Every line that holds the word "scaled" needs to be copied from the data below.

====== Input records

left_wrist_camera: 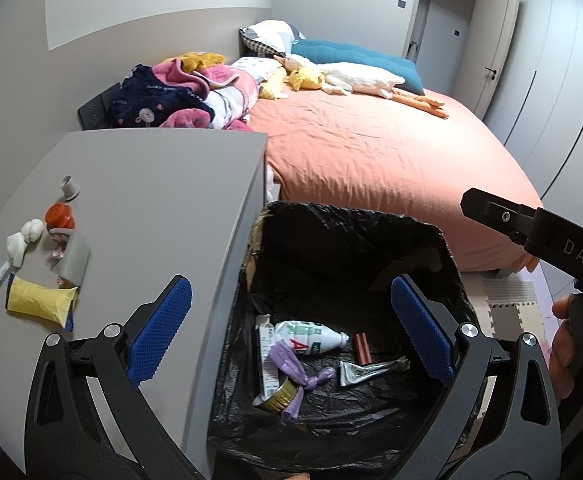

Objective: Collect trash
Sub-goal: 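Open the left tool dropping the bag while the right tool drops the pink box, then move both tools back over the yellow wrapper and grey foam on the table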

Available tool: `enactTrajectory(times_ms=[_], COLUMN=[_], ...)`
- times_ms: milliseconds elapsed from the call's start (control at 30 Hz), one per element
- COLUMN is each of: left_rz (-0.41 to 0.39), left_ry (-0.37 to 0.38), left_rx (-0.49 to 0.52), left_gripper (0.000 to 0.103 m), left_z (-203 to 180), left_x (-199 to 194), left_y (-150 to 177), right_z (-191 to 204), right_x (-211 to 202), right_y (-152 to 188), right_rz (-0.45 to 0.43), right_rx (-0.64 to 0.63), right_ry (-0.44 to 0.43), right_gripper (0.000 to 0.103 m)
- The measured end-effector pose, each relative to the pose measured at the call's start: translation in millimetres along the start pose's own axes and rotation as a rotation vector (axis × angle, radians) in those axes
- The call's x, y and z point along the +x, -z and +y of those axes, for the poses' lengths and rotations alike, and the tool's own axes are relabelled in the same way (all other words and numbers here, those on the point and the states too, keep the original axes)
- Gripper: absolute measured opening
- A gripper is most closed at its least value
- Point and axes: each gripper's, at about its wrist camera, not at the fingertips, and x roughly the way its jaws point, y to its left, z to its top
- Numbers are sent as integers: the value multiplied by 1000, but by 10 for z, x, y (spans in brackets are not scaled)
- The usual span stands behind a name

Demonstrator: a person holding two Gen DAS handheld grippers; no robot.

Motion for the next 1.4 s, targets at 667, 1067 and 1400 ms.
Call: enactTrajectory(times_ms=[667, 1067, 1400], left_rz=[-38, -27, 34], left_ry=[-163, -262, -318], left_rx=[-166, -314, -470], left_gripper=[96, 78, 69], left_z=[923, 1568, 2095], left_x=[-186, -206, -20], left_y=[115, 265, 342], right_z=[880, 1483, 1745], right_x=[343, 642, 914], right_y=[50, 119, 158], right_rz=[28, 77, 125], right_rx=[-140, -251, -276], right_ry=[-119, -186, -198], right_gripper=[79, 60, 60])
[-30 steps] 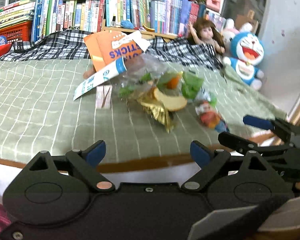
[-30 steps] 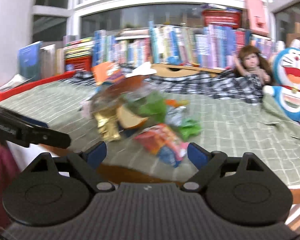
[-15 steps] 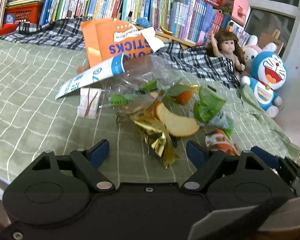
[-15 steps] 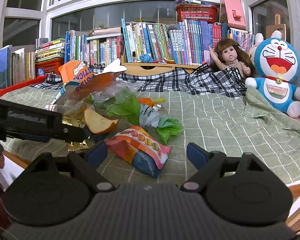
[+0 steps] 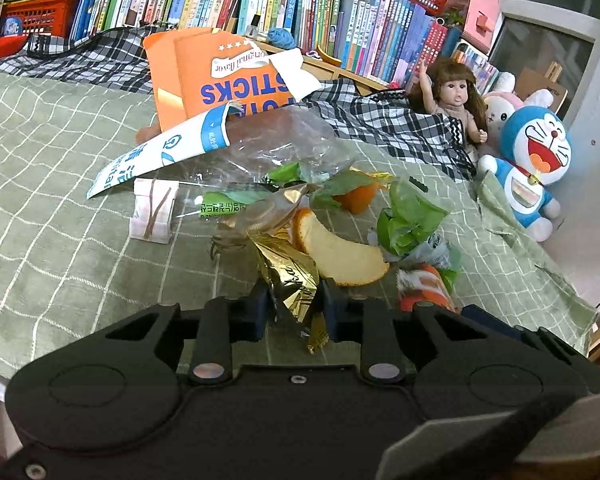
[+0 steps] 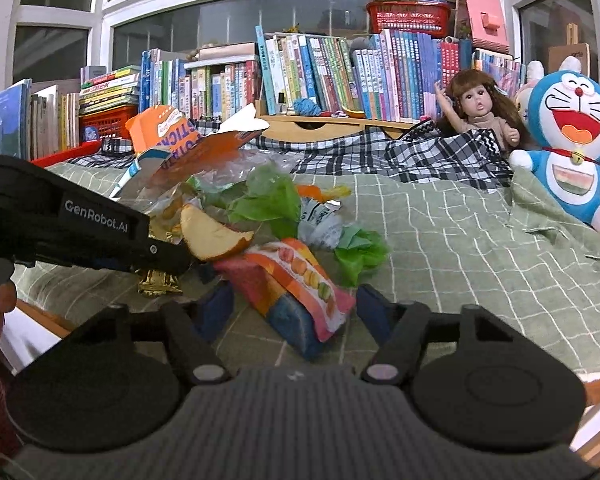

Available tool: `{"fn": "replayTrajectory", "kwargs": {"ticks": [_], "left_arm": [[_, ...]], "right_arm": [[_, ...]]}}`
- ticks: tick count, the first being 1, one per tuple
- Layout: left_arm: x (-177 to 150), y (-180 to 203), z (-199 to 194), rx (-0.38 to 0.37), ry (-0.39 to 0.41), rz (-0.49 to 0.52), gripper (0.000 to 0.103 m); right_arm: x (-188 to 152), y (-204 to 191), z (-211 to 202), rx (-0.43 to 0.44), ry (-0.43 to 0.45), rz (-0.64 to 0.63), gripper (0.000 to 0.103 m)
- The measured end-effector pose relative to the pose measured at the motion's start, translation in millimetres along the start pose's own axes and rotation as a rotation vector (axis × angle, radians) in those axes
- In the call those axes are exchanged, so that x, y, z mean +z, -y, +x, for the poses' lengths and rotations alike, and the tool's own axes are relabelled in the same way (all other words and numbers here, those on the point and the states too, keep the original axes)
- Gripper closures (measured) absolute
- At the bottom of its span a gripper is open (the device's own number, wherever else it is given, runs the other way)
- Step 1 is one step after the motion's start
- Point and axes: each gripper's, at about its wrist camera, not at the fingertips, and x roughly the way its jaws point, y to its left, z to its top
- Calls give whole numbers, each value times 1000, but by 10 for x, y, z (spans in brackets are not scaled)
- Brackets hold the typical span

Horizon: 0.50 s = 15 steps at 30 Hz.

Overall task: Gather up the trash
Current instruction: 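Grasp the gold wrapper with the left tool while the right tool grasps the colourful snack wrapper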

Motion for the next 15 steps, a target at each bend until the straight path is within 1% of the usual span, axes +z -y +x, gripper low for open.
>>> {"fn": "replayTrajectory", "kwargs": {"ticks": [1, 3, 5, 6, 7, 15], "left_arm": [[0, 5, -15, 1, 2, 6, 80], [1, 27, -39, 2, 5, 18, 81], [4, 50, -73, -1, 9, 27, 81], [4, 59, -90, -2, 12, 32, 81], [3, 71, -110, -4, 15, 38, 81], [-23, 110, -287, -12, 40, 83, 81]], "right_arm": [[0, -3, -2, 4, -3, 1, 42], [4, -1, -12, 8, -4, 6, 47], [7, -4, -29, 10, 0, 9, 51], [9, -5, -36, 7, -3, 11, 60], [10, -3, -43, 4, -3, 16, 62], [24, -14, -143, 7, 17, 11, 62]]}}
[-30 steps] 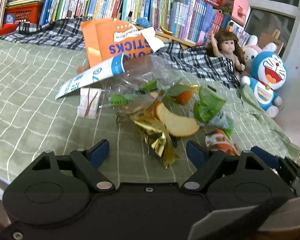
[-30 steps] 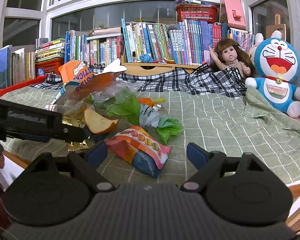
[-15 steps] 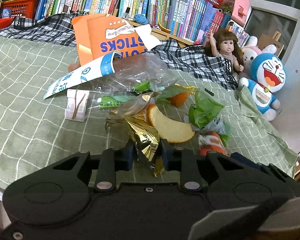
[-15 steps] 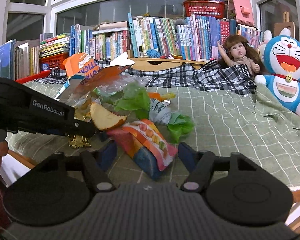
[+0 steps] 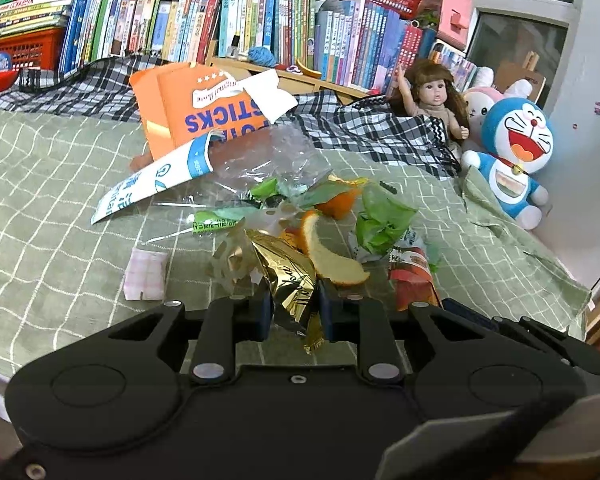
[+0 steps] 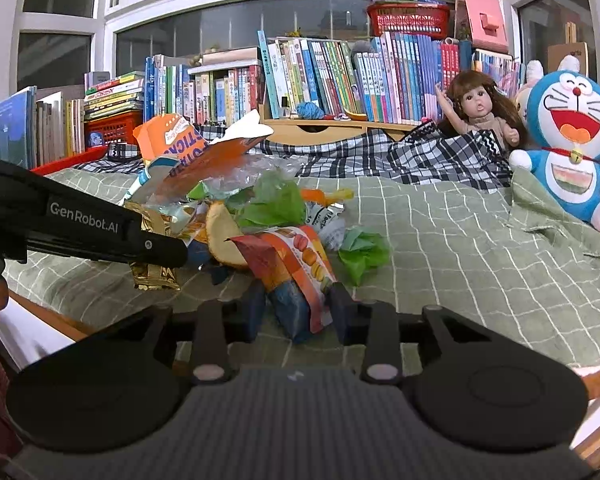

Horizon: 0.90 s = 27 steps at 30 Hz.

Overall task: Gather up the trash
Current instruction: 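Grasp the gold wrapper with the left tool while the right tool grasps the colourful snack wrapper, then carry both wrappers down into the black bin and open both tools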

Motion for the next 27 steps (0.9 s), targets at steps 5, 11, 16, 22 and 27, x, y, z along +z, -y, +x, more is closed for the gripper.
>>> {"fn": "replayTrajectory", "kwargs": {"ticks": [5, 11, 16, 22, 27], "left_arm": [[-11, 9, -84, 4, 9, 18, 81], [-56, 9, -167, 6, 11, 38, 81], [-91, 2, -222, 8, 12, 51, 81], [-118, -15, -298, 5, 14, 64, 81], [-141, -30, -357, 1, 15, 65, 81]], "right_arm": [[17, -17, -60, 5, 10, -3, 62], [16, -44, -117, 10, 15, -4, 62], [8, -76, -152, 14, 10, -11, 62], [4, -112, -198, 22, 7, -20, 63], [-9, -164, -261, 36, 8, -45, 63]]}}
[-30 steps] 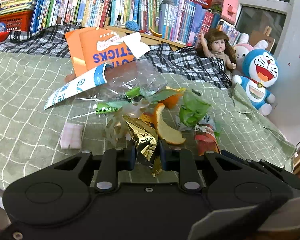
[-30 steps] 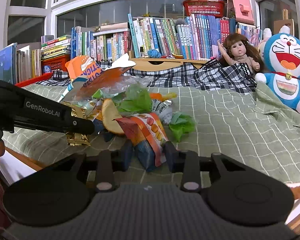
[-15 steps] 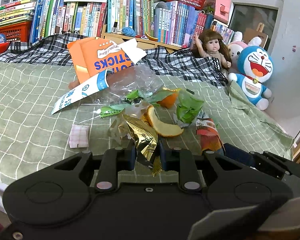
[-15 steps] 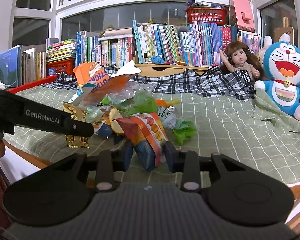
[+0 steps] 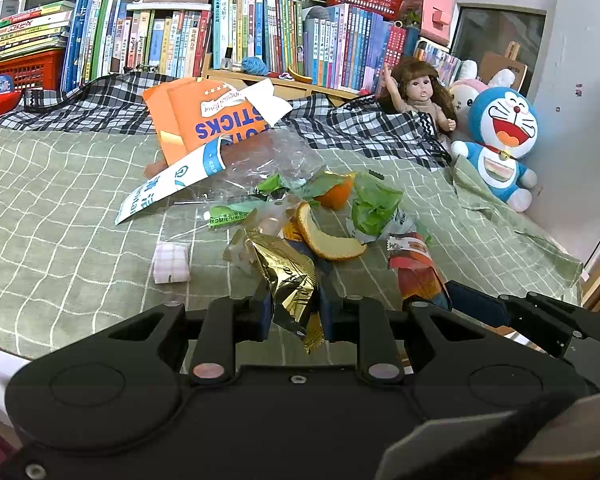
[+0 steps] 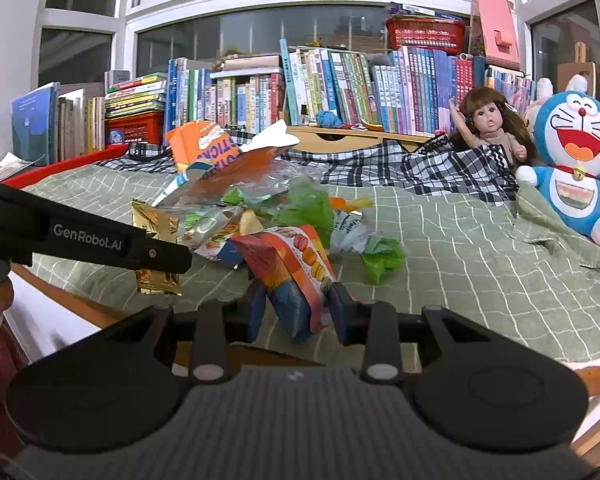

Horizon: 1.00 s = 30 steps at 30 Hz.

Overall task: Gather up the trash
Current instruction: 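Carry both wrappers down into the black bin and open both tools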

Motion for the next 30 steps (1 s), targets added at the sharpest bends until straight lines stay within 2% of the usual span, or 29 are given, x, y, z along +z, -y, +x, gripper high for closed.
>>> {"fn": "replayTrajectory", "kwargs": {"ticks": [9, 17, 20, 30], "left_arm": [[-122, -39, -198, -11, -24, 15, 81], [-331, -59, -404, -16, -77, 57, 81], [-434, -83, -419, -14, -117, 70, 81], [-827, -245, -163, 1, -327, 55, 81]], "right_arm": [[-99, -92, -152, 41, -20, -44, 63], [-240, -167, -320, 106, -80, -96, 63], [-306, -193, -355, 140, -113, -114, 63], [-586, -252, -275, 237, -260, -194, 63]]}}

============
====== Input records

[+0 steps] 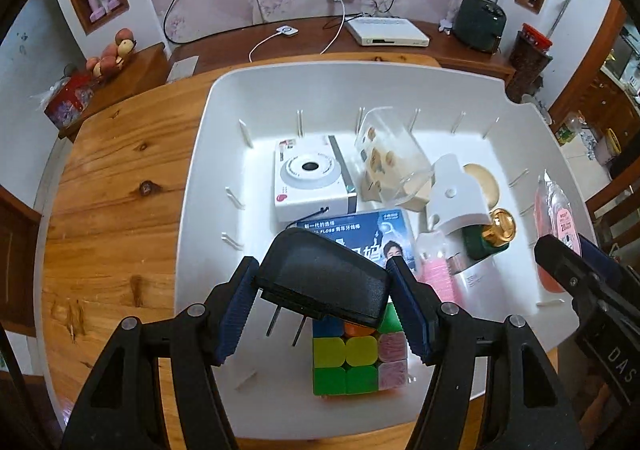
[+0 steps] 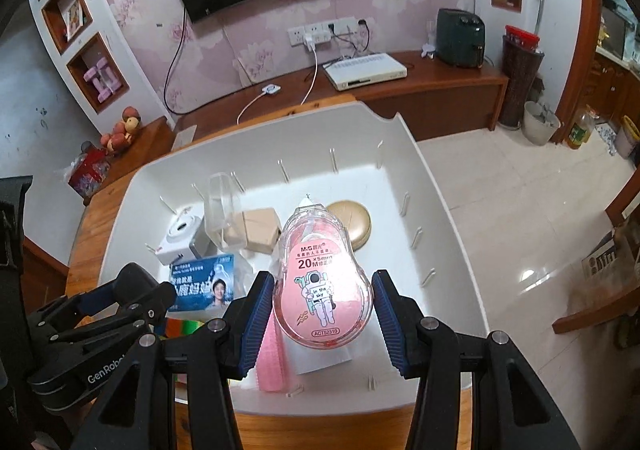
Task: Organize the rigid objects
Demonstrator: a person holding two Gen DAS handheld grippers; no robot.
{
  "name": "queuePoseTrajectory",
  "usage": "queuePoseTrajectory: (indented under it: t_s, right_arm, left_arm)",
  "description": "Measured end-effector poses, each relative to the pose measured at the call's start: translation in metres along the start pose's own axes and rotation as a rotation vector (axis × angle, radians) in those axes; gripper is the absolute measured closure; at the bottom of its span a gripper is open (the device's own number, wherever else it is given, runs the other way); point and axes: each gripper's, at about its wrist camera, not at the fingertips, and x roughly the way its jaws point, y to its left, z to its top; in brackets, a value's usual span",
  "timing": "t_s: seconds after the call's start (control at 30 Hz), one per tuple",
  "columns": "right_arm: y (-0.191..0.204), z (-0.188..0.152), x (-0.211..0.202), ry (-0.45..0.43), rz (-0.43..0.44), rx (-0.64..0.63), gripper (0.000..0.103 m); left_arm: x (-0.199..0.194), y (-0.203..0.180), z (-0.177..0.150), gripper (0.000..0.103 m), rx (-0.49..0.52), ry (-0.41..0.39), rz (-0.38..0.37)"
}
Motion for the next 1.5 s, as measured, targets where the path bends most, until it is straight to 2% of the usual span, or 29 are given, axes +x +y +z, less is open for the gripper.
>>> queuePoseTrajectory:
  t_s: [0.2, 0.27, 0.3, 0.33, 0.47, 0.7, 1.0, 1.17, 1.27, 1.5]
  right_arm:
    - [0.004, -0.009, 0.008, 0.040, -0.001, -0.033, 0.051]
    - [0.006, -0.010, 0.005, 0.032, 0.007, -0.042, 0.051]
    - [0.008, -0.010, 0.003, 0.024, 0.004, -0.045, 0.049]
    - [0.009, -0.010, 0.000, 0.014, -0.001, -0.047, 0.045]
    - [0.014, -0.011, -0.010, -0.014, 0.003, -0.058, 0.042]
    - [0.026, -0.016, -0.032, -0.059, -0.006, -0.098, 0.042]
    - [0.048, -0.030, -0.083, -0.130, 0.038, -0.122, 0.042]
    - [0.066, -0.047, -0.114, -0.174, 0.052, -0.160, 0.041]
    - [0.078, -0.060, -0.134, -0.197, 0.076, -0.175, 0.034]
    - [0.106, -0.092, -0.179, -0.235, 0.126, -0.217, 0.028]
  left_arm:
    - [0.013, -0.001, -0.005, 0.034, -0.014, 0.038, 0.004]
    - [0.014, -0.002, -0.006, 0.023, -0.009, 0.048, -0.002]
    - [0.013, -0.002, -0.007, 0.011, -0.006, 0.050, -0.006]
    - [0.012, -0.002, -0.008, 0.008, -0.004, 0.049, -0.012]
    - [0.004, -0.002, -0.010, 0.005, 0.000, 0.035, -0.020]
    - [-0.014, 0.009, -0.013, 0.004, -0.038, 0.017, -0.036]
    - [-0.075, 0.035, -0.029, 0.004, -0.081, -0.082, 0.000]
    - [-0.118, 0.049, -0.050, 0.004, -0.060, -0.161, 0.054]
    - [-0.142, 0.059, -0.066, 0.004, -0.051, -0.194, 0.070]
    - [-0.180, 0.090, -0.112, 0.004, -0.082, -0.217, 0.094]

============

#### Answer to this exercise:
- Numbers are sent as integers: the value multiplied by 1000, but by 10 for z, x, y (spans in brackets are not scaled)
- Calls give whole numbers, each value times 1000, but by 10 for x, y, z (spans in brackets are not scaled)

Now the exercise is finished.